The problem with generalisation: Why targeting a specific audience is better than a general one

by Sarah Dunsby
17th Jan 23 3:35 pm

When building up a business from scratch, you may have an audience in mind, but is it specific enough to pay dividends in the longer term? Chances are generalisation will be problematic, in that too many different target markets are targeted. In turn, this means you would have to tailor your product or service in a thousand and one different ways.

Needless to say, that is a waste of your time, as well as that of those prospective customers that ultimately aren’t interested in your product or service – not through any malicious means, it probably just isn’t for that kind of target market. If you have a specific idea in mind, then you’re off to a fantastic start.

A fool proof means of targeting involves collecting and segmenting customer data, through which analytics can be your closest friend. But it’s all well and good knowing your data – it’s what you do with it that really counts.

So what is a target audience?

The first step toward defining your target audience is identifying what a target audience is. A target audience is defined as a specific group of people most likely to buy your product or service – and this word specific is very much the key to success here.

A general focus means you’re trying to please all of the people all of the time, which is inevitably impossible. Where it differs from a target market is the specificity of the audience. When looking for your target market, you’ll be seeking a broad group of people who might be interested in your product or service.

The key from that point is working out the target audience from that market, thereby deciding who is ultimately most likely to invest their time and money with you. That is not to say you should turn your back on those outside of your target audience, but a specific audience gives you a specific goal to aim for.

Defining your target audience

The first step toward how you define your target audience is most certainly this aforementioned collection and segmentation of data based on the initial visits of your website, but it would be remiss of you to gloss over the data. Take some time to really examine and analyse certain trends.
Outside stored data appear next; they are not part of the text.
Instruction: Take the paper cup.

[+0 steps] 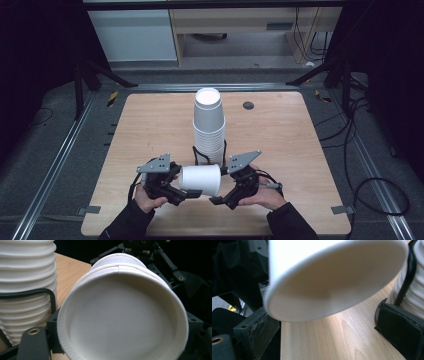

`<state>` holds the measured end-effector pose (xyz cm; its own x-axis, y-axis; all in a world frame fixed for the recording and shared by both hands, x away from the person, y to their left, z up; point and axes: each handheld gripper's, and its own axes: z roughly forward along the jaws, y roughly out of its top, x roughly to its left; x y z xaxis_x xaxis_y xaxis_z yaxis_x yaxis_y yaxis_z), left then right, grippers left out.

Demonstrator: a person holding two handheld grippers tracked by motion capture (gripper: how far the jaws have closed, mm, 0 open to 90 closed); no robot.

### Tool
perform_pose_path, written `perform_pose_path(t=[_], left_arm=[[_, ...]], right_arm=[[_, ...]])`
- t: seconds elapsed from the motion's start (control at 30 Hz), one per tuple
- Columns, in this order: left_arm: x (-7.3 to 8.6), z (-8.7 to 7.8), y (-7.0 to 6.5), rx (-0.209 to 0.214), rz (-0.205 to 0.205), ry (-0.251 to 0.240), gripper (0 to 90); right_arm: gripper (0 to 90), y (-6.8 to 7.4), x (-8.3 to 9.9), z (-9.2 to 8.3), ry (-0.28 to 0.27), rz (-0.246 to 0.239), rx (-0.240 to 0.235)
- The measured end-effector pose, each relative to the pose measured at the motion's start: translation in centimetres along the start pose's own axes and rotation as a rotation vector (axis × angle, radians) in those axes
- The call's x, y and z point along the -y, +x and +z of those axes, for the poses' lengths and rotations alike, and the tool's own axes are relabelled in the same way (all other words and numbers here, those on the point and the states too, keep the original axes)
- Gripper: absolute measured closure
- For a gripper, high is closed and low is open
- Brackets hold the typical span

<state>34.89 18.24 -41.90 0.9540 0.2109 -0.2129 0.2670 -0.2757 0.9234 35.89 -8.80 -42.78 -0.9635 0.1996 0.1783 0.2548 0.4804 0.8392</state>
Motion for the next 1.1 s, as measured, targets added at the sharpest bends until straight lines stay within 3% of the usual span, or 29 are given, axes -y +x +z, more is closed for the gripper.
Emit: perform_pose_path(t=[0.47,0.93,1.1], left_arm=[[0.0,0.7,-0.5,0.048,0.005,0.023,19.3],[-0.1,1.1,-0.7,0.031,0.005,0.069,19.4],[-0.3,1.1,-0.9,0.007,0.025,0.088,18.6]], right_arm=[[3.3,0.2,0.0,0.4,-0.035,-0.003,-0.064],[9.0,0.2,0.2,0.6,-0.029,-0.01,-0.063],[9.4,0.2,0.2,0.6,-0.026,-0.014,-0.066]])
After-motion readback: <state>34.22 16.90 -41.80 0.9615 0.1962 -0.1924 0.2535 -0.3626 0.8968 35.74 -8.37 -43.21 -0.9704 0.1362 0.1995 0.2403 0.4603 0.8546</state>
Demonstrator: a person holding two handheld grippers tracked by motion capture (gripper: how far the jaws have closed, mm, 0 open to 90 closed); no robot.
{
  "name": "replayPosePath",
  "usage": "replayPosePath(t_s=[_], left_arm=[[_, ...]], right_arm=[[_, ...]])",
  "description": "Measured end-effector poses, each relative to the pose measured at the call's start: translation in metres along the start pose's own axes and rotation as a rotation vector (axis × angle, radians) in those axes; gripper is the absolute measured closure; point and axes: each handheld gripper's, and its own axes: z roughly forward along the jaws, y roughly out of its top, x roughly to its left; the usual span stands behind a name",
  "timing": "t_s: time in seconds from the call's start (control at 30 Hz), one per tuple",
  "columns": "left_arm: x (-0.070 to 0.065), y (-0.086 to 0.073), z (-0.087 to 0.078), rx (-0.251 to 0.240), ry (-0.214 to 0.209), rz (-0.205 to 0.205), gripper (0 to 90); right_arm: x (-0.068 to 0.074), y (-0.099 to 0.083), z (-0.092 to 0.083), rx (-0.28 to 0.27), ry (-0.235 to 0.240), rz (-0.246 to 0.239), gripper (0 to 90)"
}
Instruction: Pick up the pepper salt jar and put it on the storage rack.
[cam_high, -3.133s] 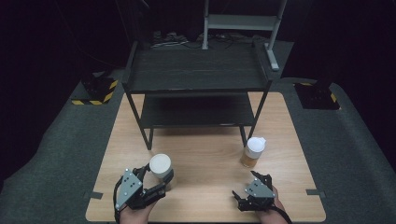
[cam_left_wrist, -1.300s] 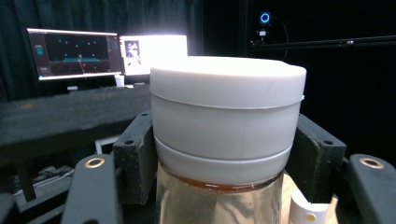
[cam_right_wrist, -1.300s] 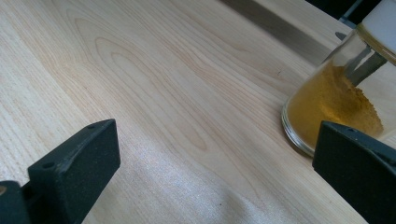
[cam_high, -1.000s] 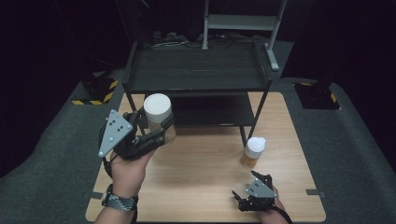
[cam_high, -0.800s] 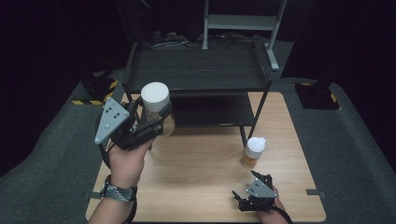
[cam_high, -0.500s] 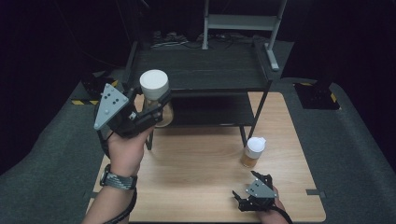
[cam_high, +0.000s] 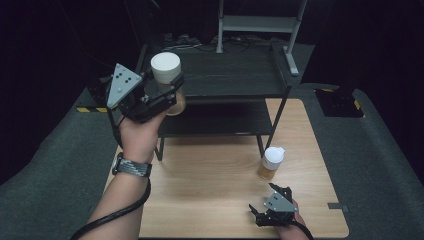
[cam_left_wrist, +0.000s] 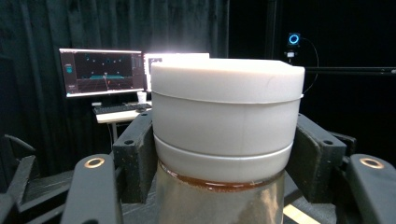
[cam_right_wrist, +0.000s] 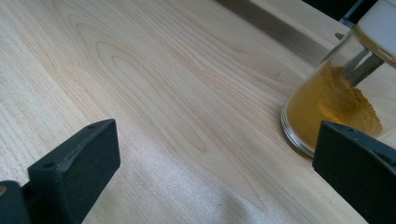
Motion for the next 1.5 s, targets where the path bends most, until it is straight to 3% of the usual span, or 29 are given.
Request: replayPosePath(t_s=[0.6,0.9,1.1,1.5], left_arm=[[-0.003,0.012,0.043,0.022,0.056,0.013,34.2],[-0.003,0.010,0.061,0.036,0.080,0.028,34.2],[0.001,0.005,0.071,0.034,0.093,0.000,34.2],[-0.001,0.001,0.084,0.040,0.095,-0.008,34.2]], right_arm=[[-0.001,-0.001,-0.001,-0.002,0.009,-0.004,0.2],[-0.002,-0.002,-0.001,-0.006,0.011,0.000,0.2],[-0.002,-0.002,-0.002,-0.010,0.010,-0.004,0.3],[-0.001,-0.004,-0.002,-0.018,0.012,-0.001,0.2]])
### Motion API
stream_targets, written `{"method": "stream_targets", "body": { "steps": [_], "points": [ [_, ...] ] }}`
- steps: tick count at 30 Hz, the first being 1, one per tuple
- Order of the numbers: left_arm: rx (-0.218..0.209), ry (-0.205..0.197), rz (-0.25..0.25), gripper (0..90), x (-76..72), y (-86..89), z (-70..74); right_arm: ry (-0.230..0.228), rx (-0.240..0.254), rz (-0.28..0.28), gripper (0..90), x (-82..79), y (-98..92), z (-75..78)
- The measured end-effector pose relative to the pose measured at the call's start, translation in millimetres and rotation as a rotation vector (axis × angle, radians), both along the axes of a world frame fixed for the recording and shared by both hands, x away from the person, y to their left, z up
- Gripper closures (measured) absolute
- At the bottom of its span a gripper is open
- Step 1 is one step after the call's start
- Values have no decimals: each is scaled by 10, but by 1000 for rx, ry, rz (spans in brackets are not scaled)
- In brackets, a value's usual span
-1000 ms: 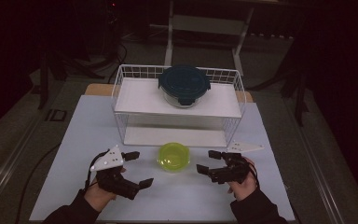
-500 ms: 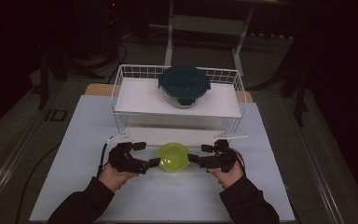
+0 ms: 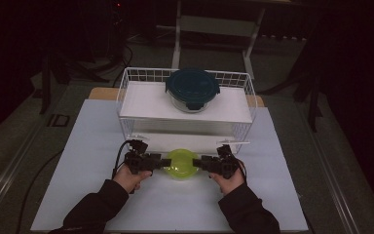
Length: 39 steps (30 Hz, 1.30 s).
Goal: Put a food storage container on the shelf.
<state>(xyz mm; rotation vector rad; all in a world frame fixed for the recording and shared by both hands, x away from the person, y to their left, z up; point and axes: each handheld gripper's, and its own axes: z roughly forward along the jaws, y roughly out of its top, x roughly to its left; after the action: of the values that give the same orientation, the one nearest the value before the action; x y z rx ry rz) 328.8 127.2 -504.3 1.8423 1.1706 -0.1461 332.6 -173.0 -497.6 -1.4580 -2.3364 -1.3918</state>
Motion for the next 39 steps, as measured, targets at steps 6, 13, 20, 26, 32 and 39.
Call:
{"method": "stream_targets", "body": {
  "steps": [6,13,20,26,32,39],
  "points": [
    [0,27,-12,583,31,-22,-48,35,1,5,573,-3,11,-42],
    [15,31,-20,674,-4,-49,-14,45,-3,19,689,-21,36,-23],
    [-9,31,-17,706,-57,-37,-2,41,-18,12,719,-73,41,12],
    [-7,36,-36,727,-155,-34,20,39,-1,11,755,-129,29,33],
    [5,31,-39,739,-224,-9,9,19,5,34,772,-191,49,59],
    [-6,50,-40,762,-262,2,12,42,29,51,793,-233,45,62]
  ]
}}
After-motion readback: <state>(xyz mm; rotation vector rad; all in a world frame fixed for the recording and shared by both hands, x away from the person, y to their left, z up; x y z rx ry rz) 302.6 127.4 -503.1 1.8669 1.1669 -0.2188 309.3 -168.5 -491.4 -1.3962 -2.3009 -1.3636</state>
Does anything stand out? If so, hone in on that. It could be a case of appealing to one demographic in particular. For now, it perhaps isn’t worth focusing on the demographics that are less catered for. If you pick your specific audience, you can spend a lot more time on marketing to that specific target audience.

It is also worth pointing out that a specific target audience keeps you somewhat grounded, in that you keep your ambitions streamlined and targeted toward a certain goal. This isn’t to say you should have a niche product or service, but you should hone in what truly makes it different from other similar entities on the market.

Specificity is king in the modern marketplace, though this should not be seen as limiting the scope of your business. Think of it like a literal target, through which you only succeed if your arrow hits the bullseye.